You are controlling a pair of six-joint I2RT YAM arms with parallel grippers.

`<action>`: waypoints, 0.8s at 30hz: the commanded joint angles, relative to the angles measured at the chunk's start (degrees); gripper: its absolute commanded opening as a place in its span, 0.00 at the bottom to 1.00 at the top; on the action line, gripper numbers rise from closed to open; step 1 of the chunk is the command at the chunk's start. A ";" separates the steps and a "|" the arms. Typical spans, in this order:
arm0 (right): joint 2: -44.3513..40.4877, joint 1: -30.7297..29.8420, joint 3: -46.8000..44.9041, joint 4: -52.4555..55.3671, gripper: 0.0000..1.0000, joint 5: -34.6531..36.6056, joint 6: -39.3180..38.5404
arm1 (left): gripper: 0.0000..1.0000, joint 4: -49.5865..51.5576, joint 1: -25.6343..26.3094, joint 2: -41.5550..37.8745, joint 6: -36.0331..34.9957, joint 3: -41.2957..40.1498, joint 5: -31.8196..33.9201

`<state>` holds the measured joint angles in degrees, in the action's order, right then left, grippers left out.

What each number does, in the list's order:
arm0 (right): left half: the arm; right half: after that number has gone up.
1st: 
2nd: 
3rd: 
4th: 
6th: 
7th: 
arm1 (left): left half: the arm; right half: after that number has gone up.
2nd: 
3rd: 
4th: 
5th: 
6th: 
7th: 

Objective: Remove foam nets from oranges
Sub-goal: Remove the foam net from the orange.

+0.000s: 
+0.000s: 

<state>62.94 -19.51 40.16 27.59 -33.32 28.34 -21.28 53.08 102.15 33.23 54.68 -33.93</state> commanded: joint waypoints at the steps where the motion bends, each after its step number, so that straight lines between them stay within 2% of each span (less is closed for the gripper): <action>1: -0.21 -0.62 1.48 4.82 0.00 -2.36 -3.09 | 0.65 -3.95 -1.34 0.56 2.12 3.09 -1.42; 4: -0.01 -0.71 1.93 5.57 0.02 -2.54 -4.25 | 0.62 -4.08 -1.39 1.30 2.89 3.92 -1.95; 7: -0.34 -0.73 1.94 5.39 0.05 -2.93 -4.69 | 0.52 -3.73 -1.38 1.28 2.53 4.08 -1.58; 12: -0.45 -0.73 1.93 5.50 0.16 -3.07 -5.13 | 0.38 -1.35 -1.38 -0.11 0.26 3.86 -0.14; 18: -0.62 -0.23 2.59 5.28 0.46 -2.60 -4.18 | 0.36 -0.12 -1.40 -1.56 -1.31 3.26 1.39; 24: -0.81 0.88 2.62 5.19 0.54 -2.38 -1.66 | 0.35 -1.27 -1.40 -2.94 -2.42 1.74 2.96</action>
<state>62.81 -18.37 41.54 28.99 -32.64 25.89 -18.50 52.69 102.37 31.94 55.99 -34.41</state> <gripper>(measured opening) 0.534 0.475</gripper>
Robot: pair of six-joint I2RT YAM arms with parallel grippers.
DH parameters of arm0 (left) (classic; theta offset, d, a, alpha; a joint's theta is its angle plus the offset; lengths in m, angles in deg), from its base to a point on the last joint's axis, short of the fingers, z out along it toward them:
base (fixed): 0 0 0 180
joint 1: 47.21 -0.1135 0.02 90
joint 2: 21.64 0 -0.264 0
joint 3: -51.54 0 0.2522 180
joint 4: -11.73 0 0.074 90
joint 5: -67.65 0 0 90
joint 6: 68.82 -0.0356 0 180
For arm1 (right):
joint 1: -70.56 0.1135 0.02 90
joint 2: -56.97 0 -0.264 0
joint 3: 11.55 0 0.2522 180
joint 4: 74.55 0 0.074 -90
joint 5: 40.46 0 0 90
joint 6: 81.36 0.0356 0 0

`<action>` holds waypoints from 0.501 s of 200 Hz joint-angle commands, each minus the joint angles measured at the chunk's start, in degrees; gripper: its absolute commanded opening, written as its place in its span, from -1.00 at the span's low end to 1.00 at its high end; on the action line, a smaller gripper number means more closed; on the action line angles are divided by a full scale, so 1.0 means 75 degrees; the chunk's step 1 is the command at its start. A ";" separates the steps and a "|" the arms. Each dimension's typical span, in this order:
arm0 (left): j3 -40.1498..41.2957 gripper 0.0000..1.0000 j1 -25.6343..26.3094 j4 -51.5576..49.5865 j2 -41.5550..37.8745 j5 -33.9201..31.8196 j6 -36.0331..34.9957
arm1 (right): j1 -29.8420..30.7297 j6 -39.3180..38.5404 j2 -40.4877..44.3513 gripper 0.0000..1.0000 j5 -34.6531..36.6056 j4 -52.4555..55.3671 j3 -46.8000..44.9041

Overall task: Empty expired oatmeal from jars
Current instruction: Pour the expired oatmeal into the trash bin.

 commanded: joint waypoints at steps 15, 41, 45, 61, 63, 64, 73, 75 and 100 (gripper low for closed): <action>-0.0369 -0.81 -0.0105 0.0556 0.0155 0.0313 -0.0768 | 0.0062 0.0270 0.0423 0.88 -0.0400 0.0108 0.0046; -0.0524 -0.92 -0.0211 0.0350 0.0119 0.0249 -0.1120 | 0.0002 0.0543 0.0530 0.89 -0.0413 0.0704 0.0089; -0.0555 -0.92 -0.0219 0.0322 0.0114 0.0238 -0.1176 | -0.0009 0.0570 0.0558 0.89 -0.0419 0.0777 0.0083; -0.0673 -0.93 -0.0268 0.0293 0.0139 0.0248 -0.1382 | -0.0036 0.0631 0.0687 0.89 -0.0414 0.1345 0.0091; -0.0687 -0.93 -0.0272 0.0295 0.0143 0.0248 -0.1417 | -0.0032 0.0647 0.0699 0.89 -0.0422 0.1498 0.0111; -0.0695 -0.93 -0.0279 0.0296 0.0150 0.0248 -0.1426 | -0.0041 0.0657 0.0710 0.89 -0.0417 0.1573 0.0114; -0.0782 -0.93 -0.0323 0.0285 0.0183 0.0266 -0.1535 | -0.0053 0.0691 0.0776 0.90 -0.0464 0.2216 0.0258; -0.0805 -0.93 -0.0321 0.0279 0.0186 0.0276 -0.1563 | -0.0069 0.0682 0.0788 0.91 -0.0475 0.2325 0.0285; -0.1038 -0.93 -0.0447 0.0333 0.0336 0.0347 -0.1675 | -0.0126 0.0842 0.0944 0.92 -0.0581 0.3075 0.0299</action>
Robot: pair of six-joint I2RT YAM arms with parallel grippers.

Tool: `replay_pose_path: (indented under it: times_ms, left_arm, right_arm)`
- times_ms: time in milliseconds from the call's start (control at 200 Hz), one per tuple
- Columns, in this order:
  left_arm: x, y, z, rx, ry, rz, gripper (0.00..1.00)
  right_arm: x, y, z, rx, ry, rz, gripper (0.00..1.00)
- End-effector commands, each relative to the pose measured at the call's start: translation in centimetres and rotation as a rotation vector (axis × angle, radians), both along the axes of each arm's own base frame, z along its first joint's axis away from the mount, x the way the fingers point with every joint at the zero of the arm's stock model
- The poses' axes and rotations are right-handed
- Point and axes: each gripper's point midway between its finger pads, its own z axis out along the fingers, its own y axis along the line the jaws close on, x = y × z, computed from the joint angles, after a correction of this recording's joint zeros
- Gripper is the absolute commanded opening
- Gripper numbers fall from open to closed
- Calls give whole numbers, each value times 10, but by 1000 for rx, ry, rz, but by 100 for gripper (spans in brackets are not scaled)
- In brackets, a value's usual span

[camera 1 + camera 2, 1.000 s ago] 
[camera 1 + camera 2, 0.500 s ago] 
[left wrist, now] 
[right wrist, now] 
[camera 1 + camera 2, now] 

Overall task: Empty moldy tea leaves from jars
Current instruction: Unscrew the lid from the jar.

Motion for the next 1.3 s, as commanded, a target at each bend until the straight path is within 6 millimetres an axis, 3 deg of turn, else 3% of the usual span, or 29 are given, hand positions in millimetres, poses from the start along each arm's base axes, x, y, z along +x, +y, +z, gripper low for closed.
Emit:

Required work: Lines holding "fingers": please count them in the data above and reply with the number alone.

Solution for this exercise: 3